Double digit property growth has been forecast for Australia’s soaraway cities next year. Sydney and Melbourne are likely to see sky-high price rises of 18% and 17% respectively.
SQM Research’s annual Housing Boom and Bust report looks into current trends in the property markets in the country’s main cities and the influences that could have an impact on prices in the near future.
SQM founder Louis Christopher said: “What we have noticed in very recent weeks is an acceleration, particularly in the Sydney housing market. Our view is that this acceleration will go well into 2017.”
Limited supply of property in key areas, such as family houses in Sydney’s east and lower north shore districts and Melbourne’s inner east area, mean they are massively outperforming other parts of the same cities. In fact, Melbourne is starting to see an over-supply of inner city apartments, which will keep rental growth down.
We are starting to see an over-supply of inner city apartments in Melbourne
With interest rates remaining at record lows, people are tempted to take their savings and put the money into property. Louis Christopher warned against any further cuts in interest rates, currently 1.5%, saying that would push prices up and make a dangerous bubble that would burst in 2019.

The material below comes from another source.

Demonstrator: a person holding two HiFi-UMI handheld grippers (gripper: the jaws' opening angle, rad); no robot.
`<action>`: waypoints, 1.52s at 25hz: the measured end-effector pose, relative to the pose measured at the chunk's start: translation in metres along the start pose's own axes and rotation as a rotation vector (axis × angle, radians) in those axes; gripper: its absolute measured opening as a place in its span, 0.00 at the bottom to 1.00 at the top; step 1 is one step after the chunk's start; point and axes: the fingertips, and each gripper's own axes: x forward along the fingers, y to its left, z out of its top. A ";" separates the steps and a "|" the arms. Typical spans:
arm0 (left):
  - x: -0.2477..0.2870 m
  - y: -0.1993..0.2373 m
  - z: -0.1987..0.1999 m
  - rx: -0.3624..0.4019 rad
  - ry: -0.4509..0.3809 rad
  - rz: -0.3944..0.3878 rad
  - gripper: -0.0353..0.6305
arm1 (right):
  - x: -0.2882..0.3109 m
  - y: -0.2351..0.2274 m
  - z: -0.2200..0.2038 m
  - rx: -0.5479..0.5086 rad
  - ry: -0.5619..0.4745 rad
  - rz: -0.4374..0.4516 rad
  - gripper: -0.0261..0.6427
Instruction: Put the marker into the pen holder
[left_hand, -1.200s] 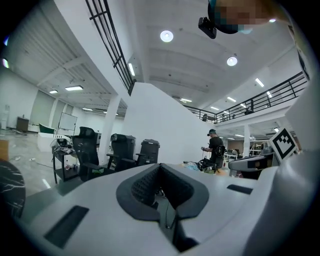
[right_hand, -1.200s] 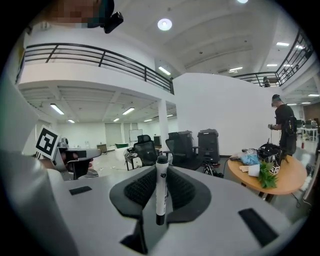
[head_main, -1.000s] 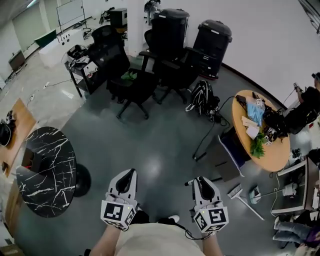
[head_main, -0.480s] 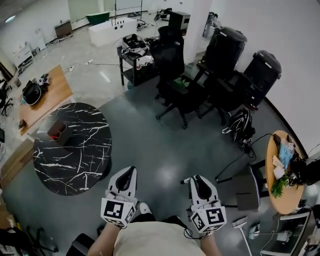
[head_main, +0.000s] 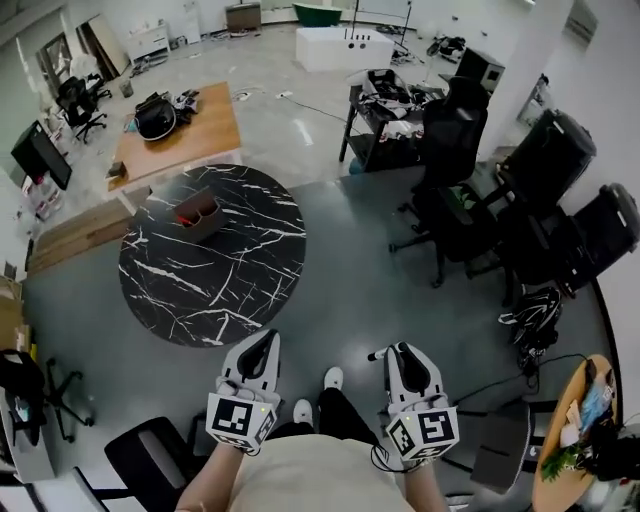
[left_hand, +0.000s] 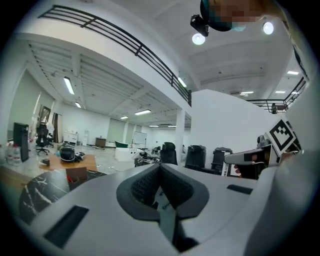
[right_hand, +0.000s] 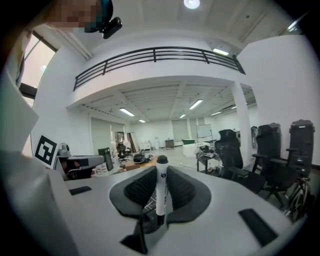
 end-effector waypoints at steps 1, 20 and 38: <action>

The weakness of the Australian dollar has attracted foreign buyers, but several states have added extra stamp duty on properties sold to overseas buyers, or higher capital gains tax, or stricter loan-to-value ratios. One of the country’s biggest developers of apartments warned in September that Australia was scaring Chinese money away.
However, the election of Donald Trump in America seems likely to increase the attraction of Australia as a safer investment for overseas buyers.
Ren Wong of NI Holdings, a property services group, said: “We expect an increase in Chinese and Asian investment into Australia as a result of the [US] election, but it’s hard to predict the magnitude and scale.”
Economist Shane Oliver said the US election was probably more significant than Brexit, which was already boosting property investment Down Under. “I suspect we will get an initial surge in interest from Americans looking to potentially relocate,” he said, adding that Chinese investors would follow if there was clear evidence that they were unwelcome in the US.
The SQM report concludes that an early interest rate rise might be needed to cool the market and avoid a crash later. Meanwhile, home-owners can enjoy a bonanza as buyers queue up at the door.